TechCult has obtained exclusive new information that suggests e-mailing around nude photos of yourself could hurt your image.

A study just released by MaCorr Research found 77 percent of Americans have “concerns about how they appear online.” Much of the worry comes from so-called “personal material” — or, in technical terms, “coochie shots” — floating around the Internet.

“I like totally sent my ex-boyfriend a picture of me naked,” a 16-year-old girl who wished to remain anonymous told TechCult’s investigative team. “We broke up like two weeks ago and now I found the picture online. I don’t get it,” she said.

TechCult investigators have discovered that young men, particularly those in their mid- to late-teens, are likely to share such photos of female nudity online — and girls in the same age bracket may be most susceptible. Scientists are just starting to get a grasp on the psychological processes that may be driving this strange phenomenon in American males.

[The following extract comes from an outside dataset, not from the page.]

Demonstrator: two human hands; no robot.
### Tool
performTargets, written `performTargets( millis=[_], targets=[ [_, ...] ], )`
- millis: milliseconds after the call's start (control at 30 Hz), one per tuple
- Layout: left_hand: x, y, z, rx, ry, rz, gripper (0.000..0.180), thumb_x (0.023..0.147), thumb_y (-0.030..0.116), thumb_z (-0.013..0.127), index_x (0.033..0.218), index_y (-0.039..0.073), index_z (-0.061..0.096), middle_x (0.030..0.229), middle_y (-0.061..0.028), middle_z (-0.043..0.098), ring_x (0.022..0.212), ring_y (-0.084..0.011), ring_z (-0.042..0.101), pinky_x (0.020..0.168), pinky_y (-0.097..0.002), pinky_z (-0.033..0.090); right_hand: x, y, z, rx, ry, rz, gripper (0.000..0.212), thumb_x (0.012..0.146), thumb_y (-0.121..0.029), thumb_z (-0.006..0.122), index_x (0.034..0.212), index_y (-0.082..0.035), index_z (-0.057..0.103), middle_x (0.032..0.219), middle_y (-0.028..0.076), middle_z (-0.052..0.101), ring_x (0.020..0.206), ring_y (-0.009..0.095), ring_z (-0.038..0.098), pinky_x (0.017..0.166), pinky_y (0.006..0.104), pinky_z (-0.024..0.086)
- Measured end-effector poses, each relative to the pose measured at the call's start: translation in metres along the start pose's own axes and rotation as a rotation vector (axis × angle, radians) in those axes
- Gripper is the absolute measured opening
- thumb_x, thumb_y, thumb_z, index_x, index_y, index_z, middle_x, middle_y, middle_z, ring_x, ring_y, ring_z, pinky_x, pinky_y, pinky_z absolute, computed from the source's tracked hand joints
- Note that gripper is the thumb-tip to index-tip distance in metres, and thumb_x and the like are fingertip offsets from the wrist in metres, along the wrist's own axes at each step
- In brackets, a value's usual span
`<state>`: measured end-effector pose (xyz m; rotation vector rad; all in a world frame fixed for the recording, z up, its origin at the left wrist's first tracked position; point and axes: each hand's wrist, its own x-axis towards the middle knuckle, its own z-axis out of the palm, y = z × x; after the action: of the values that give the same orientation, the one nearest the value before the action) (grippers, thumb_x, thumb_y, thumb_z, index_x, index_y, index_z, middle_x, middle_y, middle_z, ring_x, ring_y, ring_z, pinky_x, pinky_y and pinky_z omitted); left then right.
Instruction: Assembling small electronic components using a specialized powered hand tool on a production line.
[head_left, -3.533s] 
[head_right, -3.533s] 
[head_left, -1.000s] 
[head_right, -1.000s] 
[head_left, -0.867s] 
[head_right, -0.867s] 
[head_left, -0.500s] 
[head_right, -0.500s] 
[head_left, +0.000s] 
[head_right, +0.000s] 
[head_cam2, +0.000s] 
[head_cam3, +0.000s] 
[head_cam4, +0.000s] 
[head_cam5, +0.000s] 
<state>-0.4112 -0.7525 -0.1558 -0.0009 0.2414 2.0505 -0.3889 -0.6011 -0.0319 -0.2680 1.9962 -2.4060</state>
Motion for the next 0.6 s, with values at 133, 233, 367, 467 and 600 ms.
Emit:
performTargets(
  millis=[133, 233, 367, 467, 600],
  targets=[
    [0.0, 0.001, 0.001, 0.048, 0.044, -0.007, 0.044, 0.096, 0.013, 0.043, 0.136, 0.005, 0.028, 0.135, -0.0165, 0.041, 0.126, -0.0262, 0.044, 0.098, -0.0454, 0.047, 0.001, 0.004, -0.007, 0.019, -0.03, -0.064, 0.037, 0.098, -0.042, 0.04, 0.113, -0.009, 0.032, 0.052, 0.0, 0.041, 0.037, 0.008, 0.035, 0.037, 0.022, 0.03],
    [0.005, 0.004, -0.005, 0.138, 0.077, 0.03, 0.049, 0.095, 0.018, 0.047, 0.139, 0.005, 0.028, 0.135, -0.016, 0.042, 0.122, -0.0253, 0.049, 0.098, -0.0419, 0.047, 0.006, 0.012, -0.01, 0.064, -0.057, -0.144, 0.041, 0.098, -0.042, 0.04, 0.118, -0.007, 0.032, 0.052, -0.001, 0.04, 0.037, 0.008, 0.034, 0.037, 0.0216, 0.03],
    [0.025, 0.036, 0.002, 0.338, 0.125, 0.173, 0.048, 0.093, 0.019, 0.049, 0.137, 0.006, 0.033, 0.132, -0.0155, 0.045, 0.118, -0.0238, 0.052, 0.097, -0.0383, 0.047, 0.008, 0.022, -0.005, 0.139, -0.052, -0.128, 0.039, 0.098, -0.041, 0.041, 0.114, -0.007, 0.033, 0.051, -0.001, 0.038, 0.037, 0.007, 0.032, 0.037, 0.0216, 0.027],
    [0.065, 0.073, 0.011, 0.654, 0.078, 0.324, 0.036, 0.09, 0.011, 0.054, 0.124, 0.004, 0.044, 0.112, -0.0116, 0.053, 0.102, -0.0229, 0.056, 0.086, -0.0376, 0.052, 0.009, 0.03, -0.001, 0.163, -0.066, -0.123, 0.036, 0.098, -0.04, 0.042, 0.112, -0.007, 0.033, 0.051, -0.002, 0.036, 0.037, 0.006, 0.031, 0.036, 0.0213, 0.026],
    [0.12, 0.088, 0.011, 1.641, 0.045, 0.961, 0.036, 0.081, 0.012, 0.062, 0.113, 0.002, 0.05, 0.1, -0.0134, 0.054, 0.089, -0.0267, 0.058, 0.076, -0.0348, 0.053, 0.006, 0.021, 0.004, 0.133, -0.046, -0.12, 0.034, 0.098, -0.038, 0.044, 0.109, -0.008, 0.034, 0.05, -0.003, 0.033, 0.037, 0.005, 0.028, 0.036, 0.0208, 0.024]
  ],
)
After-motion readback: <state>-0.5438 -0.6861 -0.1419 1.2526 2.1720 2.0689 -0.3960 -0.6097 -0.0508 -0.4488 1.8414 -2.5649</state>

“Uh, they like boobs,” Dr. Irving Regarno, a board certified psychologist and teen conflict specialist, told TechCult’s investigative team.

“And butts,” he added.

As for what people can do to protect their online image in our tech-savvy society, psychologists say the answer is simple.

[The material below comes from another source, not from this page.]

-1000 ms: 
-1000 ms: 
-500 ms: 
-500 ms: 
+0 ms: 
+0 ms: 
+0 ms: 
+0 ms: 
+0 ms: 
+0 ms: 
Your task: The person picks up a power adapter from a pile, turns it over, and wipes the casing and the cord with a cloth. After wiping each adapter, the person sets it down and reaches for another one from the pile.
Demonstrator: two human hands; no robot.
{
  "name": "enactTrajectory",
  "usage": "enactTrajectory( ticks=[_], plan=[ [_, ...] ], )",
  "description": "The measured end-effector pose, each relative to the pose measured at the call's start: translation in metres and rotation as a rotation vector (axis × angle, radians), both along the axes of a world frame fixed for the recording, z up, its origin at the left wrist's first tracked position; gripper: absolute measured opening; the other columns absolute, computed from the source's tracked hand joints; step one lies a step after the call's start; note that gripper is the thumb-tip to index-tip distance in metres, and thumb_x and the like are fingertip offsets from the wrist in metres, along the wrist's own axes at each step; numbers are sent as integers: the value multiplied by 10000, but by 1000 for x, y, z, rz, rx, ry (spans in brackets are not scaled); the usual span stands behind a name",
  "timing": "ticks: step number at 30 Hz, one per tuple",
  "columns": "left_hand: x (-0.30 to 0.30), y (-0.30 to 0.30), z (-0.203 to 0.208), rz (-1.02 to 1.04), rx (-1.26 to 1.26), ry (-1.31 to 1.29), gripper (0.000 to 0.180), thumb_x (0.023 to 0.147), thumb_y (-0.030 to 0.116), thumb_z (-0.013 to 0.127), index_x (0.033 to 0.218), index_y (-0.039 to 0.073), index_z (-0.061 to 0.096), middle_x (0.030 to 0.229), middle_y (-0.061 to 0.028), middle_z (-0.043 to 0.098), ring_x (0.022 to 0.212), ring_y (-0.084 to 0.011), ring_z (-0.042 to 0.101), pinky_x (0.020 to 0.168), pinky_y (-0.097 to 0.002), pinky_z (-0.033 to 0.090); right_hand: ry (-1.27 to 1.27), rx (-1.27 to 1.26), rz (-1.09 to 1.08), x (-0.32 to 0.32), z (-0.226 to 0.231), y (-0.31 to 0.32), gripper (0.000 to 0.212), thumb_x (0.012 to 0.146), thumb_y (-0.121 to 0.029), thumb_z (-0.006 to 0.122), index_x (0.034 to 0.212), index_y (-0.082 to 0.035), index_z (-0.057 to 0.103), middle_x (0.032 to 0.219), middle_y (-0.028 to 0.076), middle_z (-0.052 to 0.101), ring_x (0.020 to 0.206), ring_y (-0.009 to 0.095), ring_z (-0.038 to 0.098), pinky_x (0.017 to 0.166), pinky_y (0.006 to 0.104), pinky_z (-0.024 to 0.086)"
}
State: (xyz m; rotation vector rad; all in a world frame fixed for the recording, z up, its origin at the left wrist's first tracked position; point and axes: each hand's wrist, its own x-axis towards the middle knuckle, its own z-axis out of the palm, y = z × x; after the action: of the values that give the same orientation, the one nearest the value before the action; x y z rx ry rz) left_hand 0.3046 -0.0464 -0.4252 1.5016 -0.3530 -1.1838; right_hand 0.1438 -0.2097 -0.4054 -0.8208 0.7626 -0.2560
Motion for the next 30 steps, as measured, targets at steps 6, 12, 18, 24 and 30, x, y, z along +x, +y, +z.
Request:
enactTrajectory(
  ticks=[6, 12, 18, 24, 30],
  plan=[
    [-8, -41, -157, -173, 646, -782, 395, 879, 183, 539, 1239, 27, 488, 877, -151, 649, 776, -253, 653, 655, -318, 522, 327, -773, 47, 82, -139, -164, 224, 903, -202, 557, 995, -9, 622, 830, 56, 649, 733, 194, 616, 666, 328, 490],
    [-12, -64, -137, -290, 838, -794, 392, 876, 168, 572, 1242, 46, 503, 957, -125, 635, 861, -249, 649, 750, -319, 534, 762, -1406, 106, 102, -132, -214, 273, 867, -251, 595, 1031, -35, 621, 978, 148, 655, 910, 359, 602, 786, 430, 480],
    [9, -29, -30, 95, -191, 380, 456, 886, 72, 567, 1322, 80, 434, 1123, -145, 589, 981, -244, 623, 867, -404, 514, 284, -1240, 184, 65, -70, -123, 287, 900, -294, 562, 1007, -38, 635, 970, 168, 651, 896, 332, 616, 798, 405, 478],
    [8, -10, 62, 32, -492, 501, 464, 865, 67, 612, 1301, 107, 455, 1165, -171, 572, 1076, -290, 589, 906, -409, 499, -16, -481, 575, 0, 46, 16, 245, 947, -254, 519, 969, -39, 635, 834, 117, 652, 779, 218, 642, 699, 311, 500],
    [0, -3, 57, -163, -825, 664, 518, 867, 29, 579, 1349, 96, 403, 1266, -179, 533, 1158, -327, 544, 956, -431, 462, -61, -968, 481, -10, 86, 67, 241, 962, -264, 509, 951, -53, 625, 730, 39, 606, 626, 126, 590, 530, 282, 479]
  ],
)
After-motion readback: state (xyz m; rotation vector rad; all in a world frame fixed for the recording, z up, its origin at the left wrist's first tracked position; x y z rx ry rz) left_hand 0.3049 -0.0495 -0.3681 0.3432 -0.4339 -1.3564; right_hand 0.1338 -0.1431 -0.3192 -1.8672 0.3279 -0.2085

“They shouldn’t do anything. I love those pics,” Regarno stated. “I mean, did you see that chick from High School Musical? Talk about carpets matching the curtains,” he noted.

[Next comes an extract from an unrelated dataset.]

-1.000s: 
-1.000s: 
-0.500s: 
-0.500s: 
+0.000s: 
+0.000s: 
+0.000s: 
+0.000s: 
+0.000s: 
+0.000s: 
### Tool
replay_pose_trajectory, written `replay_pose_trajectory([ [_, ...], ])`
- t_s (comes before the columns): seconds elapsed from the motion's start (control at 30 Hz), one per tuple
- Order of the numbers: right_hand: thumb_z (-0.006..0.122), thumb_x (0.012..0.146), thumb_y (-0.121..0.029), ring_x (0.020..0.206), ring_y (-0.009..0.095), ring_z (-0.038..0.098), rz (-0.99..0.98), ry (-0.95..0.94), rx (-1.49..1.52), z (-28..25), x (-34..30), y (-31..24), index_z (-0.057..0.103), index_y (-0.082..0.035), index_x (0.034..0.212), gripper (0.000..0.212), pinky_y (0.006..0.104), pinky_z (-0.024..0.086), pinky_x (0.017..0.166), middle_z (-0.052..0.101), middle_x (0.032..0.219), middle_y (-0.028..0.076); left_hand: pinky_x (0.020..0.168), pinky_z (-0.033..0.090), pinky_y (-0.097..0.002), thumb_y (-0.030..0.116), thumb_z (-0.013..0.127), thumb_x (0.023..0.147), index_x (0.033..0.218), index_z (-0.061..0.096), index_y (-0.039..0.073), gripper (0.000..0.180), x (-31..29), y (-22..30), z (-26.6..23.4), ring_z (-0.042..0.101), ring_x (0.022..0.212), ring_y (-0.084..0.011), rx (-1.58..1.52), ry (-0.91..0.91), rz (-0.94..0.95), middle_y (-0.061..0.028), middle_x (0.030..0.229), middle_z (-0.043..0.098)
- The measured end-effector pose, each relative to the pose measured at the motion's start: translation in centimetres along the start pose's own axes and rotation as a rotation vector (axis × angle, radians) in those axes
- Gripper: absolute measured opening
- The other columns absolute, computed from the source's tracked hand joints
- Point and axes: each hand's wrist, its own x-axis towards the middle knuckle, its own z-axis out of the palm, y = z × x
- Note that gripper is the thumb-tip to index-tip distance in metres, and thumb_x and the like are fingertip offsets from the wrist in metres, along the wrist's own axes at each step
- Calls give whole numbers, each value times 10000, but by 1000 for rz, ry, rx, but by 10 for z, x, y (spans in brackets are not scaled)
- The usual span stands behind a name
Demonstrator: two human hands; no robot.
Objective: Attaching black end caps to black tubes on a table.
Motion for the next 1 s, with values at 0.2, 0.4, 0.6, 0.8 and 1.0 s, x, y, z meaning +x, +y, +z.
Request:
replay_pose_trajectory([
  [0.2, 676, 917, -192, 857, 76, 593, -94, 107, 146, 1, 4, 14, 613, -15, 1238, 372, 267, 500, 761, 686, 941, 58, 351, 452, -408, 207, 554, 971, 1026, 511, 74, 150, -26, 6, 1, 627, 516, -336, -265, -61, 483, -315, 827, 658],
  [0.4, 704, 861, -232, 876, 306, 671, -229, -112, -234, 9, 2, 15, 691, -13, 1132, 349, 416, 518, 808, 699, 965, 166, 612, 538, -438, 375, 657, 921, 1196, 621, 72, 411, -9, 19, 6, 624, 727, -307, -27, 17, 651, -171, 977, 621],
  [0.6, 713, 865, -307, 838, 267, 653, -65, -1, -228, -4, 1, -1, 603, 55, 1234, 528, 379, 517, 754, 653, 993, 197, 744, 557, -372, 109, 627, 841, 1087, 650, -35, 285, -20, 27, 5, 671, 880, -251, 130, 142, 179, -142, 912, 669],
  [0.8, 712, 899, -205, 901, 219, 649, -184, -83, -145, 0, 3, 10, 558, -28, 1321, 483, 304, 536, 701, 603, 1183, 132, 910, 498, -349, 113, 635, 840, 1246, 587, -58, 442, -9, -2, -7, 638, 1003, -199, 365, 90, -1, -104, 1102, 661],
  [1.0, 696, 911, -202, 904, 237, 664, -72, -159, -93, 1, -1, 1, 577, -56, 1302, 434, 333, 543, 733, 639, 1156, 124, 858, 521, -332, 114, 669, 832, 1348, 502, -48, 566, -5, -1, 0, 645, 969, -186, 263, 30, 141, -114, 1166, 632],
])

For teenagers, the lesson is difficult to learn — but one bad experience, doctors hope, may be enough to change their ways.

“I dunno — I mean, it kinda sucked,” the 16-year-old girl said. “But I sent my new boyfriend Jake a photo of me last night. He’s totally different,” she promised.

TechCult investigators were able to locate a close acquaintance of the alleged new boyfriend, who vouched for the teen’s character.

“He’s a good guy. He wouldn’t ever do anything wrong,” the friend agreed.

“Besides, that picture’s not that great anyway,” he added.